That makes much more sense.


----------



## Demiurg

Nevertheless, "Ihr wart mit Eurem Vater Tribut zahlen" is also an Absentiv.


----------



## fabio407

Demiurg said:


> Nevertheless, "Ihr wart mit Eurem Vater Tribut zahlen" is also an Absentiv.


Thank you for checking the audio, Demiurg!

But the meaning in that sentence is different from the original sentence in English, isn't it? I mean these sentences (with "zollen" and with "zahlen") in Absentiv convey the idea that both B and B's father were absent paying tribute -- though there is no sense in a child paying tribute --, for "Ihr" is the subject of the clause. They would be proper translations to "You were absent paying tribute with your father".

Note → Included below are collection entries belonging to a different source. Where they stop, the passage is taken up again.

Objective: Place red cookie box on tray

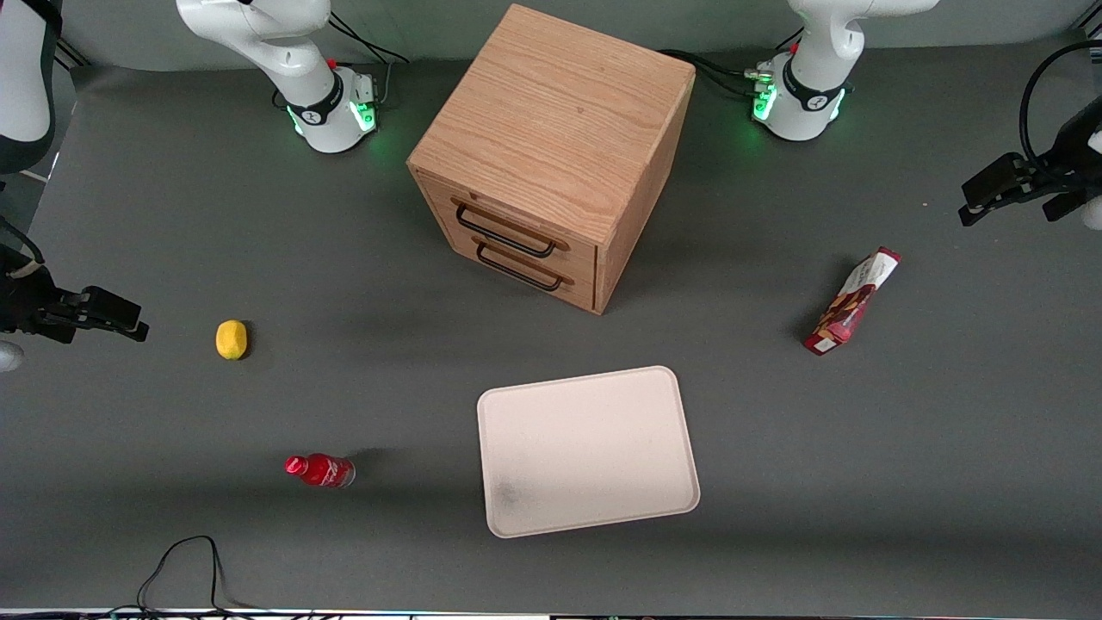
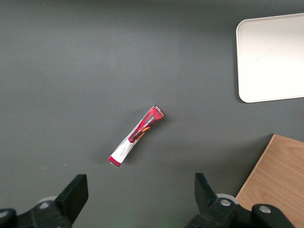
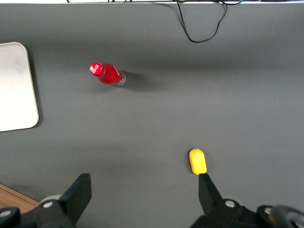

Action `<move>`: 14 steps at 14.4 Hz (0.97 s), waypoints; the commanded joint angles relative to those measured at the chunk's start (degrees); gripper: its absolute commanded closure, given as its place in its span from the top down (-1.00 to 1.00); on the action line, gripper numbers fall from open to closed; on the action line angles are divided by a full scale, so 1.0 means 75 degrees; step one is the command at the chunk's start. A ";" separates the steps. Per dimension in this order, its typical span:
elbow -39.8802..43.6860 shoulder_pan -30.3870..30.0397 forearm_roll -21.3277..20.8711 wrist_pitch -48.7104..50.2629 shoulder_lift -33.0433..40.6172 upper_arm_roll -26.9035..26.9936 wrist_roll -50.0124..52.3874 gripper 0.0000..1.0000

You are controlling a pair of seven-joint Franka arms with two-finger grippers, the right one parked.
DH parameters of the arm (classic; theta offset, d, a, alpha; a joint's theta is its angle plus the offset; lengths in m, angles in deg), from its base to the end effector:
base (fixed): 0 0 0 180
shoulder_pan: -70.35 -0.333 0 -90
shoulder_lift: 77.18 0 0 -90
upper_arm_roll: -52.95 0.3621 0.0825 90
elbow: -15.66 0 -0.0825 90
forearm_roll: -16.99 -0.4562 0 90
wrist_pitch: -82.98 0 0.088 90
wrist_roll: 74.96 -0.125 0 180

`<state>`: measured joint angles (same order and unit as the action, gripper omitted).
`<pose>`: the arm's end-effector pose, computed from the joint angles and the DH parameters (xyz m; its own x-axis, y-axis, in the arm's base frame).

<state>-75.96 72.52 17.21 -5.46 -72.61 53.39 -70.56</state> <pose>0.5955 -0.0183 0.6836 0.9986 0.0465 0.0238 0.0463 -0.9989 0.0063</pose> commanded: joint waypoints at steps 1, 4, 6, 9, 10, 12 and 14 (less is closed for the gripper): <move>0.0064 -0.0032 -0.0006 0.0154 0.0058 -0.0012 -0.0107 1.00; -0.0065 -0.0044 -0.0018 0.0201 0.0082 0.0000 -0.0910 1.00; -0.0182 -0.0160 -0.0076 0.0213 0.0117 0.0000 -0.1558 1.00; -0.0801 -0.0289 -0.0100 -0.0230 0.0444 -0.0012 -0.2259 1.00; -0.1140 -0.0417 -0.0100 -0.0464 0.0665 -0.0047 -0.2553 1.00; -0.1785 -0.0523 -0.0100 -0.0875 0.1076 -0.0047 -0.3208 1.00; -0.2231 -0.0687 -0.0100 -0.1087 0.1404 -0.0082 -0.4157 1.00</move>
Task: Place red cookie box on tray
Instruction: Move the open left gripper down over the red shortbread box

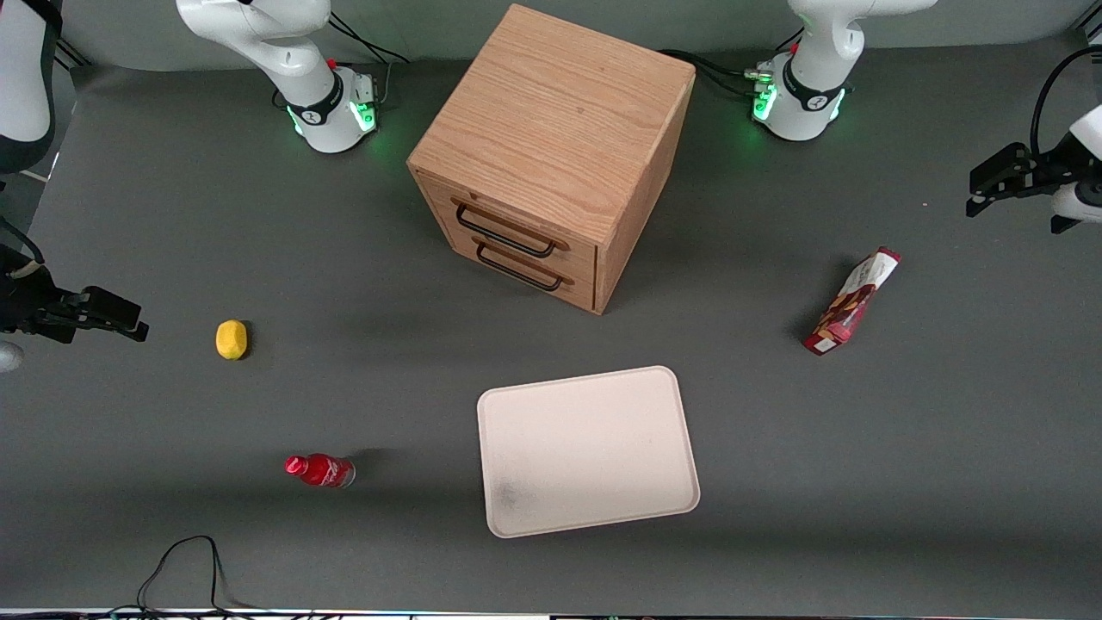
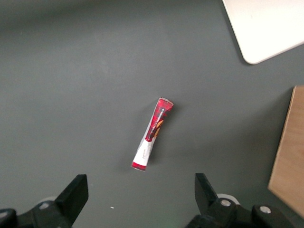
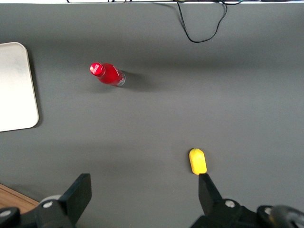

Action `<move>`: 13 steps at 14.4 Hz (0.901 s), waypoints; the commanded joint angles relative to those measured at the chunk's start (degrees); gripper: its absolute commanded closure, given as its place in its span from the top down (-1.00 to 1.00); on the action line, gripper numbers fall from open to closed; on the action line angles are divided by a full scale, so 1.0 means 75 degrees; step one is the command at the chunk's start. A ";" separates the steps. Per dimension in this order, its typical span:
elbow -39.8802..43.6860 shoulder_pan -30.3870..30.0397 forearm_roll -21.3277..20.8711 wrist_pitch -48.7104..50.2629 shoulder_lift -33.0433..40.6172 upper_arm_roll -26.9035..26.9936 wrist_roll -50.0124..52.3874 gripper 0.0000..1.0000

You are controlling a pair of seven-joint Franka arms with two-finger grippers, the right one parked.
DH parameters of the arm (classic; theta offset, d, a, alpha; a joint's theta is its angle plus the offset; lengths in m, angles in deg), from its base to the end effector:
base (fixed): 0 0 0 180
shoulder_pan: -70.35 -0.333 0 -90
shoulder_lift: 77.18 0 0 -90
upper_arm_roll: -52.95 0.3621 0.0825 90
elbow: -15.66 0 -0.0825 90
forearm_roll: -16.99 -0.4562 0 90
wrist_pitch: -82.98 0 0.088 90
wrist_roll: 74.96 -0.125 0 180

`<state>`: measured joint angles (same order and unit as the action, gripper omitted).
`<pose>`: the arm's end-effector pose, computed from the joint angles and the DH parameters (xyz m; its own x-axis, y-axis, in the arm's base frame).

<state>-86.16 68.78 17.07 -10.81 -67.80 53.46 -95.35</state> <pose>0.5722 0.0210 0.6438 0.9491 -0.3142 0.0231 -0.3141 -0.9494 -0.0055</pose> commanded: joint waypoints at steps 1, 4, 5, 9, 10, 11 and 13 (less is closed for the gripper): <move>-0.0990 -0.0190 -0.0082 -0.0351 0.0881 -0.0102 -0.1135 1.00; -0.1411 -0.0178 -0.0082 -0.0315 0.1326 -0.0313 -0.1442 1.00; -0.1517 -0.0167 -0.0082 -0.0315 0.1420 -0.0383 -0.1442 1.00; -0.1682 -0.0178 -0.0117 -0.0374 0.1468 -0.0407 -0.2294 1.00; -0.1740 -0.0178 -0.0152 -0.0374 0.1468 -0.0407 -0.2437 1.00; -0.1799 -0.0178 -0.0210 -0.0420 0.1468 -0.0407 -0.2438 1.00; -0.2102 -0.0178 -0.0223 -0.0735 0.1433 -0.0396 -0.2427 1.00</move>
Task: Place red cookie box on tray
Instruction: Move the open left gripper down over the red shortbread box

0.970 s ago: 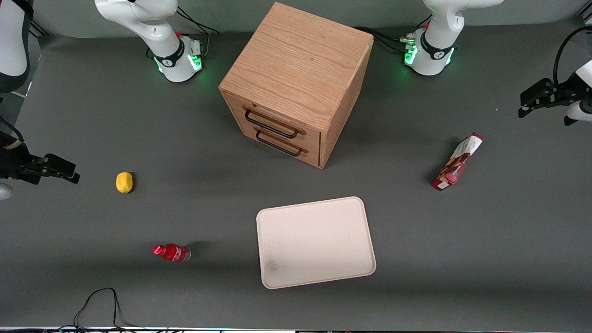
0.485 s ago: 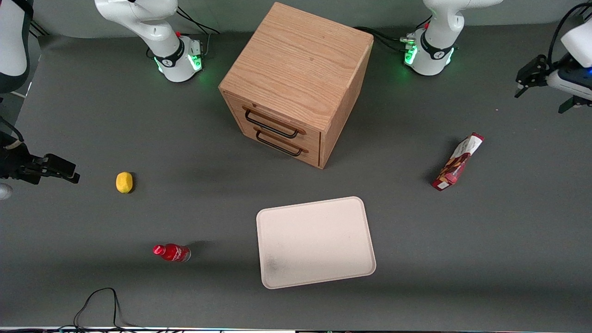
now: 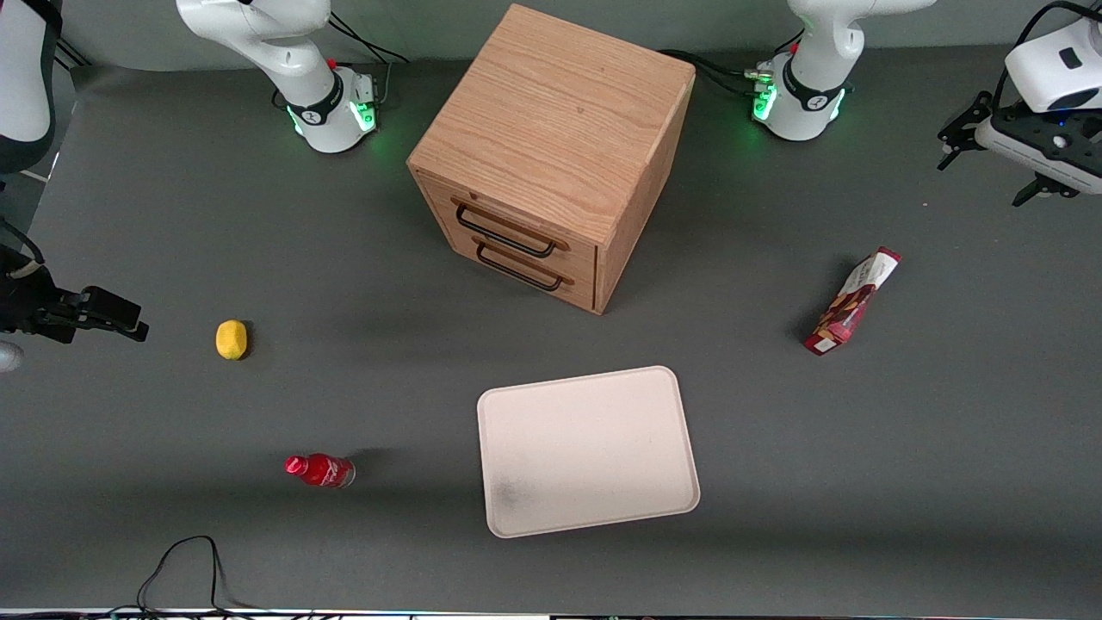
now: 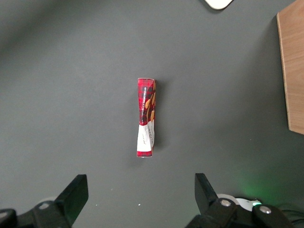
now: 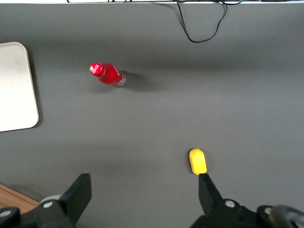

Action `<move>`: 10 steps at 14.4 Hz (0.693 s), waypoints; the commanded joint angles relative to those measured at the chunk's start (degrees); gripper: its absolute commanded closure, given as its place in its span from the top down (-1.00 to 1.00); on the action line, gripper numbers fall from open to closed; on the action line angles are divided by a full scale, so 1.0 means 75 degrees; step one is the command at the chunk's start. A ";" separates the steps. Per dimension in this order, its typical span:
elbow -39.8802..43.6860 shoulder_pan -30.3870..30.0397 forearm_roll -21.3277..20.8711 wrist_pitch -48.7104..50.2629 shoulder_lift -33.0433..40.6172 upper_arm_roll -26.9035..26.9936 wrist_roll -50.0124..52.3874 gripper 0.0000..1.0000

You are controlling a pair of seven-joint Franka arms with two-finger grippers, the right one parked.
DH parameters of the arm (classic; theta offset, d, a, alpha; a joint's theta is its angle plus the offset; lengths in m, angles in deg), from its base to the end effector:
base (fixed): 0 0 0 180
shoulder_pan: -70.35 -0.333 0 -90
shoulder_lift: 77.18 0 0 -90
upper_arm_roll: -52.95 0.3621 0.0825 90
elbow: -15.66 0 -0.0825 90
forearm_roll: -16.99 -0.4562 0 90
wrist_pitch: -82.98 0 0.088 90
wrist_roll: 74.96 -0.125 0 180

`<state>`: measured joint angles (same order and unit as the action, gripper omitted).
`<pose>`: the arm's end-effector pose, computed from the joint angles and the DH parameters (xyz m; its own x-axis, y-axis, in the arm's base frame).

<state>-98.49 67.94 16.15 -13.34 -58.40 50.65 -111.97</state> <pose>0.5136 0.0001 0.6182 0.8000 -0.5999 -0.0035 -0.5997 -0.7996 -0.0318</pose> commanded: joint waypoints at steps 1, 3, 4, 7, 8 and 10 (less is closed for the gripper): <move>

Differently, the audio translation conveys the idea that both were in a trip, but B's father to pay tribute and B merely to accompany his father. The same idea conveyed by the original sentence in English. Then we can conclude that the subtitles translation was not properly made.

Is that right?


----------



## Demiurg

fabio407 said:


> I mean these sentences (with "zollen" and with "zahlen") in Absentiv convey the idea that both B and B's father were absent paying tribute -- though there is no sense in a child paying tribute --, for "Ihr" is the subject of the clause.



Maybe the son had to carry the gold chest.


----------



## διαφορετικός

fabio407 said:


> I mean these sentences (with "zollen" and with "zahlen") in Absentiv convey the idea that both B and B's father were absent paying tribute -- though there is no sense in a child paying tribute --


Both were absent, but these sentences don't tell me who exactly payed. They tell me: One or both of them payed.


----------



## fabio407

διαφορετικός said:


> Both were absent, but these sentences don't tell me who exactly payed. They tell me: One or both of them payed.


As in their version in English I've made up, I think: "You were absent paying tribute with your father."  Thank you for your comment. My analysis was imprecise on that point.


----------



## Kajjo

Demiurg said:


> "Ihr wart mit Eurem Vater da, als er Tribut zahlte"


So much more idiomatic.


----------